- [YOUR INSTRUCTIONS]: Reproduce only the lines below from the line containing "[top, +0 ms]" to the line containing "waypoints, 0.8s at", exactly as written, with both end lines kept. Omit the pictures.

**** RAW DATA

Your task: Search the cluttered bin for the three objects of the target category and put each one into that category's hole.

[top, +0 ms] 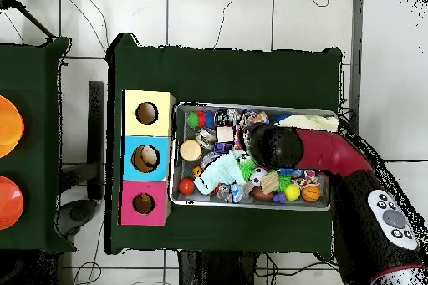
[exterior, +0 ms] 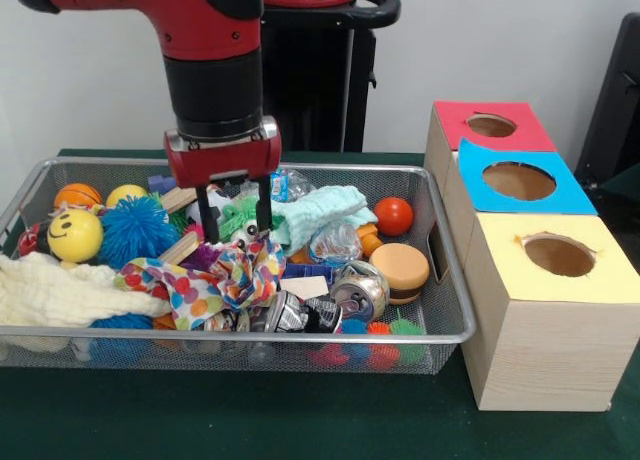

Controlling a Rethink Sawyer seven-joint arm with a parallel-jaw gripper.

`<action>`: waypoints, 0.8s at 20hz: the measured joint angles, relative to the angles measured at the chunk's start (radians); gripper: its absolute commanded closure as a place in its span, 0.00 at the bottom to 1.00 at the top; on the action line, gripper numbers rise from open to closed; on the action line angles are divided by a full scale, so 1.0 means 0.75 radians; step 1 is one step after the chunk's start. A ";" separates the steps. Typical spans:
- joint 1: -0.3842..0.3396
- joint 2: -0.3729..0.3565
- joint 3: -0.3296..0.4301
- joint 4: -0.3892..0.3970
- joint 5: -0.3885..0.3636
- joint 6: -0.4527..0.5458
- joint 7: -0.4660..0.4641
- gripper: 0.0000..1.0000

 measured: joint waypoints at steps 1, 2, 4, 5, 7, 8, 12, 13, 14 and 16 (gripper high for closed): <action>-0.004 -0.011 0.000 0.006 0.000 0.000 0.000 0.00; -0.009 -0.021 0.000 0.011 0.000 0.000 0.000 0.00; -0.014 -0.035 0.000 0.018 0.000 0.000 0.000 0.00; -0.015 -0.039 0.000 0.019 0.000 0.000 0.000 0.00; -0.018 -0.056 0.002 0.028 0.000 0.000 0.000 0.00; -0.023 -0.063 0.004 0.039 0.000 -0.003 0.000 0.00; -0.051 -0.092 0.007 0.101 -0.004 -0.038 0.000 0.00; -0.058 -0.097 0.007 0.117 -0.010 -0.050 0.000 0.00; -0.066 -0.102 0.007 0.135 -0.017 -0.068 0.000 0.00; -0.080 -0.110 0.007 0.172 -0.040 -0.100 0.000 0.00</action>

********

- [EXERCISE SOLUTION]:
[top, +0 ms] 
[exterior, +0 ms] 

Controlling a Rethink Sawyer seven-joint arm with a parallel-jaw gripper.

`<action>`: waypoints, 0.8s at 20hz: the measured joint angles, relative to the angles measured at the chunk's start (radians); gripper: its absolute commanded closure as a place in its span, 0.00 at the bottom to 1.00 at the top; on the action line, gripper numbers rise from open to closed; on the action line angles are divided by a full scale, so 1.0 means 0.75 radians; step 1 is one step after the chunk's start. A ";" separates the steps. Typical spans:

Nothing else is needed, and the exercise is over.